Saint Benedict of Aniane (c. 747 – 11 February 821), born Witiza and called the Second Benedict, was a Benedictine monk and monastic reformer, who left a large imprint on the religious practice of the Carolingian Empire. His feast day is February 11.
According to Ardo, Benedict's biographer, the saint was the son of a Visigoth, Aigulf, Count of Maguelonne (Magalonensis comes) in 752. Originally given the Gothic name Witiza, he was educated at the Frankish court of Pippin the Younger, and entered the royal service. He served at the court of Charlemagne, and took part in the Italian campaign of Charlemagne in 773 where he almost drowned in the Ticino near Pavia while trying to save his brother. He later left the court to become a monk. He was received into the monastery of Saint Sequanus (Saint-Seine).

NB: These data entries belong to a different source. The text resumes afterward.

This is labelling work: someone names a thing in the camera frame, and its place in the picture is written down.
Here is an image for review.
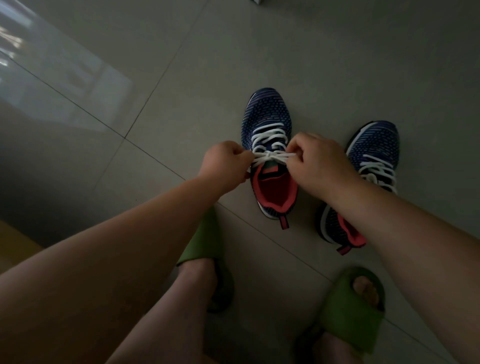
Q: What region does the person's left hand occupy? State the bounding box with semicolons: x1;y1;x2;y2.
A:
196;140;255;196

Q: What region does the person's right hand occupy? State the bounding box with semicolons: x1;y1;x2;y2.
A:
285;131;363;205

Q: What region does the white shoelace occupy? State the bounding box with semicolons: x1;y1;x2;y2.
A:
245;121;299;175
358;153;398;195

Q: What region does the blue knit sneaker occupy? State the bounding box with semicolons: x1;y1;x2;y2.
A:
316;119;401;257
241;87;300;231

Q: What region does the person's left forearm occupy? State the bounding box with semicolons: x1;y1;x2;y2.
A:
0;176;230;364

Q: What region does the person's right forearm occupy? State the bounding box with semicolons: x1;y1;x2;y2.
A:
333;179;480;364

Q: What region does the person's left leg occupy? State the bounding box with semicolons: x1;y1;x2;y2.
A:
106;257;218;364

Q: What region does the person's leg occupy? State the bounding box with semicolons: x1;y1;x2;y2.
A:
313;275;380;364
106;257;218;364

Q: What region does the person's right leg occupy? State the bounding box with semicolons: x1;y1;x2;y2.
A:
313;275;380;364

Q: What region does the green foam slipper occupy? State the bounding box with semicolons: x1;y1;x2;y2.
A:
176;206;235;314
294;266;386;363

Around 780, he founded a monastic community based on Eastern asceticism at Aniane in Languedoc. This community did not develop as he had intended. In 782, he founded another monastery based on Benedictine Rule, at the same location. His success there gave him considerable influence, which he used to found and reform a number of other monasteries, and eventually becoming the effective abbot of all the monasteries of Charlemagne's empire.
He was the head of a council of abbots which in 817 at Aachen created a code of regulations, or "Codex regularum", which would be binding on all their houses. Shortly thereafter, he compiled a "Concordia regularum". Although these new codes fell into disuse shortly after the deaths of Benedict and his patron, Emperor Louis the Pious, they did have lasting effects on Western monasticism.
Louis built Maursmünster Abbey as a model abbey for Benedict in Alsace. Benedict died at Kornelimünster Abbey, a monastery Louis had built for him to serve as the base for Benedict's supervisory work.